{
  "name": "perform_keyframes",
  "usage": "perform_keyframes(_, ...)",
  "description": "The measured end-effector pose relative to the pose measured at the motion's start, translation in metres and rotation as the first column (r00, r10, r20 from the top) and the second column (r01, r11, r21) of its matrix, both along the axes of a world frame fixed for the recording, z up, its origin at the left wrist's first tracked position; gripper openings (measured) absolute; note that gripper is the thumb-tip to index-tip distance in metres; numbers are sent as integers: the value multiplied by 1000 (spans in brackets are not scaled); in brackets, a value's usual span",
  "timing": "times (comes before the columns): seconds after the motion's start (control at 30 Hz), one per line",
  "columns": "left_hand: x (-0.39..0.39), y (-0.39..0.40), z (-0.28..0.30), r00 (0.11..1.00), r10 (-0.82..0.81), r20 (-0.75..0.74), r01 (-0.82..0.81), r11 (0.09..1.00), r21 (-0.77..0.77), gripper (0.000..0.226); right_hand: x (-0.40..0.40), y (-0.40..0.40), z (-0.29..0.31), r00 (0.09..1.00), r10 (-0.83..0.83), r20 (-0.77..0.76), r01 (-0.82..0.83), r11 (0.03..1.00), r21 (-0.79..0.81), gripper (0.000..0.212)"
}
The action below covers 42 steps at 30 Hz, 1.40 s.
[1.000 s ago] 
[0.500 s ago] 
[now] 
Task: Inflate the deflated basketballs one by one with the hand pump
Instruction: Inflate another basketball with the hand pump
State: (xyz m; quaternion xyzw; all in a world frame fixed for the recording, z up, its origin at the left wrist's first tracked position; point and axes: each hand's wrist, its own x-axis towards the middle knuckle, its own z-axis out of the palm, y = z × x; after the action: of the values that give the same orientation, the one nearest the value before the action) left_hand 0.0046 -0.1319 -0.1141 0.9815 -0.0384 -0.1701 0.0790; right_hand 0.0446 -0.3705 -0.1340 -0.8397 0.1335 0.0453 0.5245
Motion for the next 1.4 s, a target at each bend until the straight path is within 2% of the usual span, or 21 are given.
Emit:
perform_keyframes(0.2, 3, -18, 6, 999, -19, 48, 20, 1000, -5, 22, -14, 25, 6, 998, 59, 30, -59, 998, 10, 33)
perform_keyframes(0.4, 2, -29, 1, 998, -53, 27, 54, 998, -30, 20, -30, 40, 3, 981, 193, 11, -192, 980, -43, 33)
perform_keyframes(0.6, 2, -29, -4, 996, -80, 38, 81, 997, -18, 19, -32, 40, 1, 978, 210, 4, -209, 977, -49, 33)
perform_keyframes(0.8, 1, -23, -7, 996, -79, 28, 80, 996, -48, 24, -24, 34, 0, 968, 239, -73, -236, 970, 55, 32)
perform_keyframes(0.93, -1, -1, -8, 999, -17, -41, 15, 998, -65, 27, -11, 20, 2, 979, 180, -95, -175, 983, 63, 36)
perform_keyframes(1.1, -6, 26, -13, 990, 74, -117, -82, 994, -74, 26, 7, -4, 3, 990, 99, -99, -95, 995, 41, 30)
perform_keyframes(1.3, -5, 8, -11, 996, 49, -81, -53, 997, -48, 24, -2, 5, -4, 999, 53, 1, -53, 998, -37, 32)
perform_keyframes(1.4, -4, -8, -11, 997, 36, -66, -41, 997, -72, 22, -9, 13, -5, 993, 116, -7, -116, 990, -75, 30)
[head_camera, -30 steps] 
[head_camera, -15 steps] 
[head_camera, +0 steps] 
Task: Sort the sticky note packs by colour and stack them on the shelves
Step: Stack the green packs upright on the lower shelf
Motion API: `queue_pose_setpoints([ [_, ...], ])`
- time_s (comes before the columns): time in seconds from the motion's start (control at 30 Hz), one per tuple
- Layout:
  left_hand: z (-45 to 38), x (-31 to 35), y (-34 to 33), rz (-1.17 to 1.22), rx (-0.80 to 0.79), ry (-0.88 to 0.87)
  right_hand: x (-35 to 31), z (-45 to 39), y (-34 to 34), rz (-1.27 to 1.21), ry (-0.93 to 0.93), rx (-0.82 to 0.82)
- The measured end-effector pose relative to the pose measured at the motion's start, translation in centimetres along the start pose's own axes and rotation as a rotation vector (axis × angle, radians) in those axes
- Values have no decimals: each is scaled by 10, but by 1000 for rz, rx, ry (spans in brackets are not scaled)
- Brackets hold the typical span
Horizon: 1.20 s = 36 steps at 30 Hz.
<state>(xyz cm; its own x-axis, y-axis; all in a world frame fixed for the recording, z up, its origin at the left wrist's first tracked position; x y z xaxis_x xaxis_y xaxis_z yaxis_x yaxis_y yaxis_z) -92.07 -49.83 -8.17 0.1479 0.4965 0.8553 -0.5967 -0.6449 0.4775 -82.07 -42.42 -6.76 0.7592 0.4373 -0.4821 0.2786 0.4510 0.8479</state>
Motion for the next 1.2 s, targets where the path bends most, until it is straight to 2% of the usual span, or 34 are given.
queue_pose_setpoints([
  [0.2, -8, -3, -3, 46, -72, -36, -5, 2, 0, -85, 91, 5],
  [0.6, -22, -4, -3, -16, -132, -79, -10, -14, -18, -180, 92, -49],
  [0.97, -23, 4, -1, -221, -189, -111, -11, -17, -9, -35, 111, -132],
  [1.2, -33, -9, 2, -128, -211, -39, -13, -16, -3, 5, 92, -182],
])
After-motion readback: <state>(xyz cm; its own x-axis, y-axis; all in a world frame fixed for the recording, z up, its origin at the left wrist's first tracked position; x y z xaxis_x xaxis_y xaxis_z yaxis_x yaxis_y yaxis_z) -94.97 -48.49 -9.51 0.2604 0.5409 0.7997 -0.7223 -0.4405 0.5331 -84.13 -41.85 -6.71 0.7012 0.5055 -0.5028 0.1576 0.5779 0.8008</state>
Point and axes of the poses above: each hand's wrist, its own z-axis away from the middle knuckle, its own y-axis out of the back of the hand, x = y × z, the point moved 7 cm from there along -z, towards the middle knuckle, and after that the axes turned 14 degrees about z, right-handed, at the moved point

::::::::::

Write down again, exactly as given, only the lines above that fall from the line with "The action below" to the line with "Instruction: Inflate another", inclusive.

» **Solution to the exercise**:
The action below covers 42 steps at 30 Hz, 1.40 s.
[1.000 s ago] 
[0.500 s ago] 
[now] 
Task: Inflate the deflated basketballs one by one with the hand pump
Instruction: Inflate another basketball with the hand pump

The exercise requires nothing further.